FRIENDS, SISTERS, AND EVERYTHING IN BETWEEN





Hi, this was written by my friend Ehiane about nurturing friendships Enjoy!


       We do not get to choose our family, but we have a say when it comes to choosing our friends. Friendship, to me is one of the best relationships there is, and this is probably why I have a lot of friends. I have friends older than me, friends younger than me, and friends in my age group. Boyfriends come and go, but friends are always going to be there. I am very intentional about my friendships and maintaining friendships for me, is a huge deal. There are people that say, “we do not have to talk every time, we can go three years without speaking but we are still friends.” Are you sure sis? To me, if you have a friend that you have not spoken to in three years, you guys are acquaintances at best. Friendship is a constant and very deliberate act of being there for each other.

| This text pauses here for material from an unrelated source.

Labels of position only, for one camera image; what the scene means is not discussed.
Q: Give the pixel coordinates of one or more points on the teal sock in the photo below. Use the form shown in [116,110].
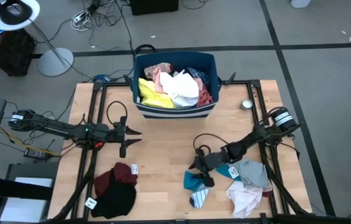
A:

       Anyone who knows me knows that I invest a lot in my friendships and my friends mean the world to me. Someone that once liked me told me if I liked him as much I liked my friends, he would be very happy. *spoiler alert*: I did not. I have been told a couple of times that I “carry my friends on my head.” which basically means I take my friendships seriously. This is true because my friends also do not play when it comes to me. I cannot count how many times my friends have come through for me, they are such troopers. I graduated college recently and before graduation, I started reminiscing and I was so appreciative of my friends. I met most of my college friends the very first week of my freshman year and it is crazy how we are all still friends. We had so many fun and crazy moments in college. My sister was at my graduation and she told me later, “you have a lot of friends and it is so beautiful to watch how you all relate with each other.” She talked about how my wedding, if I have one (I plan to elope but that’s neither here nor there) is going to be so much fun because I keep in close contact with my childhood, high school, and now college friends.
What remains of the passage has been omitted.